[Start of section]
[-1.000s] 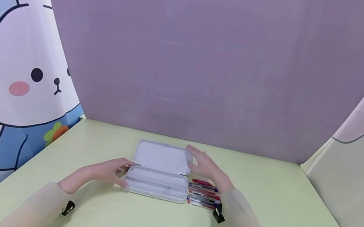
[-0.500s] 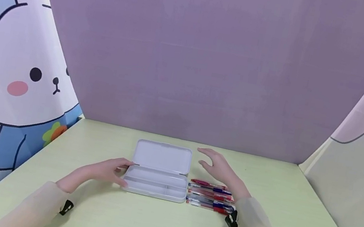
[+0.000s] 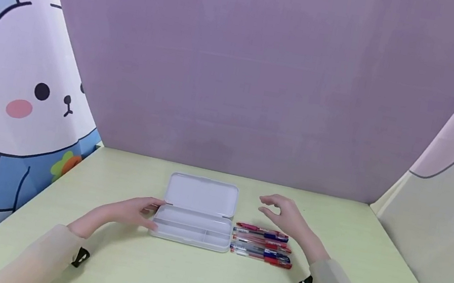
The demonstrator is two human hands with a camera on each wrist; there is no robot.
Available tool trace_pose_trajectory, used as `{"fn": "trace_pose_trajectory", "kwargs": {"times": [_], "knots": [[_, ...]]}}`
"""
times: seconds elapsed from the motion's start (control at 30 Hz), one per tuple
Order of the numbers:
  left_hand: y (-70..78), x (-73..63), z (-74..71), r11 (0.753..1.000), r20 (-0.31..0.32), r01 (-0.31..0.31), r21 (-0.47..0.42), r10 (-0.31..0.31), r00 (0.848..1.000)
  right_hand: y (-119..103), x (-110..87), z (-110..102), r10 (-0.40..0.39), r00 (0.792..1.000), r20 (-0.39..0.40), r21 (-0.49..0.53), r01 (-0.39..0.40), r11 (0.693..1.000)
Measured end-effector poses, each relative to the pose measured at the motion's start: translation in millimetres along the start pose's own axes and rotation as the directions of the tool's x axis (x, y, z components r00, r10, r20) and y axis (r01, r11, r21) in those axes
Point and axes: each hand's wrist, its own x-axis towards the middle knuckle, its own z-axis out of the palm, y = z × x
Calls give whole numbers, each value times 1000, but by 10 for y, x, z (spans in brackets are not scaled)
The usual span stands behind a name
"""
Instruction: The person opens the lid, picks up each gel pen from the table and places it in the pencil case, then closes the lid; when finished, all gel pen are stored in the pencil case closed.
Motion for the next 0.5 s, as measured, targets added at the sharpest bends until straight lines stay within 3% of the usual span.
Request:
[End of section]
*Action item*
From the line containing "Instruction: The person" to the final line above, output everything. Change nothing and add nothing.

*Written answer*
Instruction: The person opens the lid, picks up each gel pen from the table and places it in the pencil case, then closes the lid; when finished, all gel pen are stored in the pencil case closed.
Motion for the next 0.5 s, as measured, targets added at the sharpest bends until straight lines stay within 3% of the usual span.
Request:

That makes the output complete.